--- Your assignment ---
Within the material below, locate the line with "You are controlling" and the line with "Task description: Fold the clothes", then return those two lines and all lines between them, exactly as written.
═════ Data shown ═════
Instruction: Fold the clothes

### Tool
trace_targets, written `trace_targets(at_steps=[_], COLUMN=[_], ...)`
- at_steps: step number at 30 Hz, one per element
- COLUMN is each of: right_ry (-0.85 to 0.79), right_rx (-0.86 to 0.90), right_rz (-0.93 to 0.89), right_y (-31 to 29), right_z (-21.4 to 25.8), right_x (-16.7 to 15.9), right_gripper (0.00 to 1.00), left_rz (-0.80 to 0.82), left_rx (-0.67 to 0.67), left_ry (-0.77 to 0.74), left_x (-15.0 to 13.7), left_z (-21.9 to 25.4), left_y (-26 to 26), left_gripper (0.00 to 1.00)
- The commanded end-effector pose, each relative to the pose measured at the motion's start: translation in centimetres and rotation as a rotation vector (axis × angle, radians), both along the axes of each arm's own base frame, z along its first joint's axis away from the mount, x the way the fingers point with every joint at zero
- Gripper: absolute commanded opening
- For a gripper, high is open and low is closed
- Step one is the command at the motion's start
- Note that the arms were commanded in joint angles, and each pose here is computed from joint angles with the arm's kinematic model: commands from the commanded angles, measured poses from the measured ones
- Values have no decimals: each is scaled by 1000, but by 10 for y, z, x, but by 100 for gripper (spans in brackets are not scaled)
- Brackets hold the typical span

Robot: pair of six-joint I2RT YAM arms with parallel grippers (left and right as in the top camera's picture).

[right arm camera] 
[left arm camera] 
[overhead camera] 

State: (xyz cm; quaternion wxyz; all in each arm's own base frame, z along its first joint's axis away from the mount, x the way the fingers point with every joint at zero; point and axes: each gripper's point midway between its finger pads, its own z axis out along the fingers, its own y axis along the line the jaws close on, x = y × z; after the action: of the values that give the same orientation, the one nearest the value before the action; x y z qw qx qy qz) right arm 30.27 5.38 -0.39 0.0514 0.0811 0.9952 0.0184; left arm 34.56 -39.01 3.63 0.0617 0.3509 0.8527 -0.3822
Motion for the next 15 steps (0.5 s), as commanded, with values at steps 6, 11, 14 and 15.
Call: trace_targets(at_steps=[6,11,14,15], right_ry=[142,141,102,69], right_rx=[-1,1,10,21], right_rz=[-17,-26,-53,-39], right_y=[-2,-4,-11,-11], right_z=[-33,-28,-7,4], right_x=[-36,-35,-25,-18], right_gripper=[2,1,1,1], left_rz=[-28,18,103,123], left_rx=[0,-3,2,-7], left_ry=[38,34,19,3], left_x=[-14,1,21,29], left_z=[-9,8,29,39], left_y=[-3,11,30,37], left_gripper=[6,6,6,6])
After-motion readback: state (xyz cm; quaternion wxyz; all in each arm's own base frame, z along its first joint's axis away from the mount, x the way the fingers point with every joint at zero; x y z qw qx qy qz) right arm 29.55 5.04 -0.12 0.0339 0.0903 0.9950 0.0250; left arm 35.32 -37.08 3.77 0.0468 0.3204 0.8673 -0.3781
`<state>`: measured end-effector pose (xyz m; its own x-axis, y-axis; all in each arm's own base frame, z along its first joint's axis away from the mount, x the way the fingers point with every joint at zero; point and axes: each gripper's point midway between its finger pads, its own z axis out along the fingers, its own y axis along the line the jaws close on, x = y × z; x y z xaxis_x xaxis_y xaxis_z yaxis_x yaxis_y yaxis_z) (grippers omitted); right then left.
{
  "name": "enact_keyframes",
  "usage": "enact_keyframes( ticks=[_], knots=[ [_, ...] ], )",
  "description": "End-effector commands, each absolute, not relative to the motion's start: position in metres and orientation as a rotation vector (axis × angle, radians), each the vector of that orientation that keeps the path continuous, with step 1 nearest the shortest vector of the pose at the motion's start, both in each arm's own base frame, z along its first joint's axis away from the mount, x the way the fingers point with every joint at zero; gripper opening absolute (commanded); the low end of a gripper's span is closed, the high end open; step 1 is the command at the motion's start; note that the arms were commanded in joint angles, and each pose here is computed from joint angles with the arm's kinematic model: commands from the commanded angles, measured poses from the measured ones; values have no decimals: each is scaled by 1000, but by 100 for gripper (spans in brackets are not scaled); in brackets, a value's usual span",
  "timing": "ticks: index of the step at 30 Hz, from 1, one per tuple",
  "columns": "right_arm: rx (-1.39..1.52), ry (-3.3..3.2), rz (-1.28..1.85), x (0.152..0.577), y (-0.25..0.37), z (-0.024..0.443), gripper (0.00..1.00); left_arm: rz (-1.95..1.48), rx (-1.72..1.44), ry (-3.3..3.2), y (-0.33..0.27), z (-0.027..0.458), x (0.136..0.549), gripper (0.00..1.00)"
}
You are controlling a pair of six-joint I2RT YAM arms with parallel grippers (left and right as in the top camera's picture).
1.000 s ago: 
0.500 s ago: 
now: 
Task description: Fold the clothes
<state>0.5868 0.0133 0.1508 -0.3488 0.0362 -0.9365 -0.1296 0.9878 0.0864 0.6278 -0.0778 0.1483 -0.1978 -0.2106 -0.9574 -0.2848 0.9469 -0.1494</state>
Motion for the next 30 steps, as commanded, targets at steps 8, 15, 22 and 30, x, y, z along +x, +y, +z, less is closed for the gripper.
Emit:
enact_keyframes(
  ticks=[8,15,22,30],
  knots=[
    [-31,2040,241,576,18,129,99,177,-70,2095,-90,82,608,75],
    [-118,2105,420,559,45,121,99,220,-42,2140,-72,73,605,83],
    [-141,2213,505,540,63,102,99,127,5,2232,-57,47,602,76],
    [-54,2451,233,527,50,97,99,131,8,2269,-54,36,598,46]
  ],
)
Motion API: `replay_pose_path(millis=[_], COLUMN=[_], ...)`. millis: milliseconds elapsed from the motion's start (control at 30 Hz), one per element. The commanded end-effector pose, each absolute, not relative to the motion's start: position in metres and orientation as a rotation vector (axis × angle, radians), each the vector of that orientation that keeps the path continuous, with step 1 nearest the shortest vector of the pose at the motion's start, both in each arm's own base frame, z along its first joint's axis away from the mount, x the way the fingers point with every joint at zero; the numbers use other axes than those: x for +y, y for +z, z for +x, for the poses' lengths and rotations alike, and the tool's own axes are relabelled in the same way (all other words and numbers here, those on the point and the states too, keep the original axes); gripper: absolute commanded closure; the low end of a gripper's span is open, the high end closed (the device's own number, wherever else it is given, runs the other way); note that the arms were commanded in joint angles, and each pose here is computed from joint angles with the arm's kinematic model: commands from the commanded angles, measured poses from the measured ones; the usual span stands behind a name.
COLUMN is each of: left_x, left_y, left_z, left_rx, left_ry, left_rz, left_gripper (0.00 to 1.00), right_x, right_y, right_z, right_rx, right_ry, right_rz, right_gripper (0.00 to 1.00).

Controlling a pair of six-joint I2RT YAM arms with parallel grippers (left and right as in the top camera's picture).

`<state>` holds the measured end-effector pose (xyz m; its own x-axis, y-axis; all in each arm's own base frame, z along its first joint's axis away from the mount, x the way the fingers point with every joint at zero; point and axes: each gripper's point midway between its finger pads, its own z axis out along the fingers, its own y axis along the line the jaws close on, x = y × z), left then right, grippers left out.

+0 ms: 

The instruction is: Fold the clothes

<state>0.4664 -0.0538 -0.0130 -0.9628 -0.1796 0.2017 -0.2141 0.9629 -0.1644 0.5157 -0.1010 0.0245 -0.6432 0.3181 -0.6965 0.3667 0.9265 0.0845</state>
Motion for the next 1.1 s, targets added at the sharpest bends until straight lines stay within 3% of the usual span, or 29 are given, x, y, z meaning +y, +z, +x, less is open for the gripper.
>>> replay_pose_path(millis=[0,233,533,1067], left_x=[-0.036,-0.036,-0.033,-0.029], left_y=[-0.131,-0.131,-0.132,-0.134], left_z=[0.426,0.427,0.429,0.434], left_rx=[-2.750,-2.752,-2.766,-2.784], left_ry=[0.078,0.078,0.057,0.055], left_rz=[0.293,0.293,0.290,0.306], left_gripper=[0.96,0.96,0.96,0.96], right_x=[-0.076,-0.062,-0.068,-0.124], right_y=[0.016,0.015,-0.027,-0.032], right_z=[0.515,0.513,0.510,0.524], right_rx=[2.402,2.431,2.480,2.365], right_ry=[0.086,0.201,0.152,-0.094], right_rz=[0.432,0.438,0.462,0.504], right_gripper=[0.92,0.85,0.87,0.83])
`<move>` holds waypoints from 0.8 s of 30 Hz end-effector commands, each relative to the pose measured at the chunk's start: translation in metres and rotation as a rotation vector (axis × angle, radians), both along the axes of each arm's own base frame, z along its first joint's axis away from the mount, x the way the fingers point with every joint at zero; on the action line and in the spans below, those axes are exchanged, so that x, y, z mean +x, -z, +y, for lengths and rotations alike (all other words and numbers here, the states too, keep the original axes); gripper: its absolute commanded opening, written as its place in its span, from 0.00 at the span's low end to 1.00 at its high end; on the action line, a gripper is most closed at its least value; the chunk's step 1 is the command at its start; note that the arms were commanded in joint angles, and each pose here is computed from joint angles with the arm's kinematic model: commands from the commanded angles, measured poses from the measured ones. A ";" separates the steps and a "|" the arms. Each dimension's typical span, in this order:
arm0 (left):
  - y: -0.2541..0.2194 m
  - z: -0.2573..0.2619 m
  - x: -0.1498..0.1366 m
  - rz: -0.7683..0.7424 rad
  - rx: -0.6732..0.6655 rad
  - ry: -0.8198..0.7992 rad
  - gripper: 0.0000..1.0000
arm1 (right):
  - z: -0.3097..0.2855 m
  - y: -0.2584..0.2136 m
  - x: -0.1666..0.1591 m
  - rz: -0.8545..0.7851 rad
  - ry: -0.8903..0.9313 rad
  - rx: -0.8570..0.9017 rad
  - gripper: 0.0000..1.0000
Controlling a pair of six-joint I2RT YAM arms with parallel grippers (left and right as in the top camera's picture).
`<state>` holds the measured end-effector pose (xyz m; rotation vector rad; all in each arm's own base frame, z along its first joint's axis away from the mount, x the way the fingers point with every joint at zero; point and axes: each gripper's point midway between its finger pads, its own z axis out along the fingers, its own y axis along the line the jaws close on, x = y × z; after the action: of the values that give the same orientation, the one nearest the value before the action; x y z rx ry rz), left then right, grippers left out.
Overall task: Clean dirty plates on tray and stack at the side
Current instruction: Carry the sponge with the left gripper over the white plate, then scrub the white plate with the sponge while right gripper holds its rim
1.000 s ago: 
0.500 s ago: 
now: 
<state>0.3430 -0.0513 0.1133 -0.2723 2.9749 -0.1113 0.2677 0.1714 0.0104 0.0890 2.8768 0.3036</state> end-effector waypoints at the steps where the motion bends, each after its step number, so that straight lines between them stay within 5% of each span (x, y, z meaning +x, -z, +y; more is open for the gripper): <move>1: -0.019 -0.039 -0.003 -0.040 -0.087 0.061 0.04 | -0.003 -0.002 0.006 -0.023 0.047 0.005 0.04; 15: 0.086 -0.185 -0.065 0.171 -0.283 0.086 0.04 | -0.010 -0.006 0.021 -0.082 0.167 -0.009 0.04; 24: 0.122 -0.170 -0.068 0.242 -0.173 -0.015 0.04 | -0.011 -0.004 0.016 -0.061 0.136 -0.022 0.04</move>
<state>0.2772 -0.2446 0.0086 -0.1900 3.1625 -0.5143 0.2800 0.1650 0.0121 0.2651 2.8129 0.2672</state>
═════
--- Exercise response ---
You are controlling a pair of six-joint I2RT YAM arms with parallel grippers (left and right as in the top camera's picture).
1.000 s ago: 
0.500 s ago: 
now: 
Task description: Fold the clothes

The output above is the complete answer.